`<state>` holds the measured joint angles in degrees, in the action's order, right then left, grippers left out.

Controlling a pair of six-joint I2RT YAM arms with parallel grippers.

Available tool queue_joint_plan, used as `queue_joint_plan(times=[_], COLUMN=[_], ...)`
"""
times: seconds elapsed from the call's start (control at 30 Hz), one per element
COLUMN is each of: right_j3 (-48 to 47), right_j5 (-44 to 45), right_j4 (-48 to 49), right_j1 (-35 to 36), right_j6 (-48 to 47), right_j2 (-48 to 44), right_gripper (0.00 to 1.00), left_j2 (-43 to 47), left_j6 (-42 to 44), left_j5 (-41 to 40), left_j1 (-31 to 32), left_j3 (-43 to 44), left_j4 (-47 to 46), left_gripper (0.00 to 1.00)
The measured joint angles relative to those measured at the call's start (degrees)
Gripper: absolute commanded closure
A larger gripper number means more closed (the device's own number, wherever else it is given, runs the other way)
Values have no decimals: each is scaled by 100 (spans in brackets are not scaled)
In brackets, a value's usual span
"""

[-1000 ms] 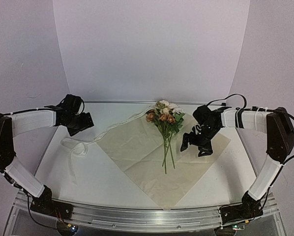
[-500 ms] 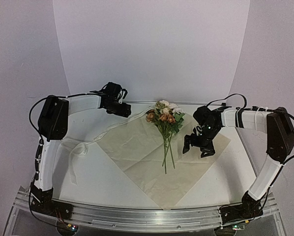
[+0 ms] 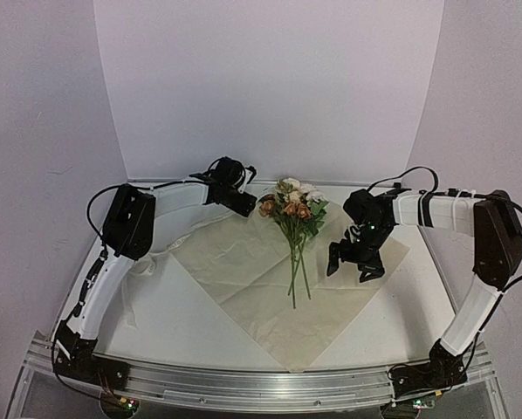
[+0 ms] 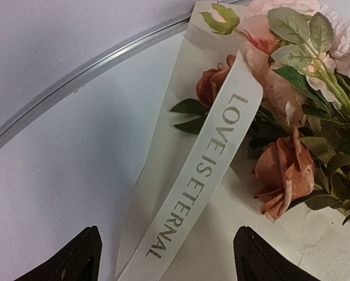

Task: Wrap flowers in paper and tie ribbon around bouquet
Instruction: Pick up the corner of the board from the right side of the ribbon.

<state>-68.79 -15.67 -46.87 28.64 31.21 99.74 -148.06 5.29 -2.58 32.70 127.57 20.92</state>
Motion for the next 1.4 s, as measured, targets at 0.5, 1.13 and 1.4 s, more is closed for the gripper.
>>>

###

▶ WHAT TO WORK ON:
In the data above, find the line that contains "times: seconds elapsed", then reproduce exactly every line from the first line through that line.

▶ WRITTEN RESPONSE:
`<state>` holds the measured joint angles in degrees, in the action's order, right then left, grippers left out.

Controlling a pair of six-joint I2RT YAM arms with parallel grippers.

Available tool queue_joint_plan, used as `queue_joint_plan(times=[_], COLUMN=[_], ...)`
"""
times: seconds elapsed from the call's start (control at 30 Hz), one per element

There is no more to this answer.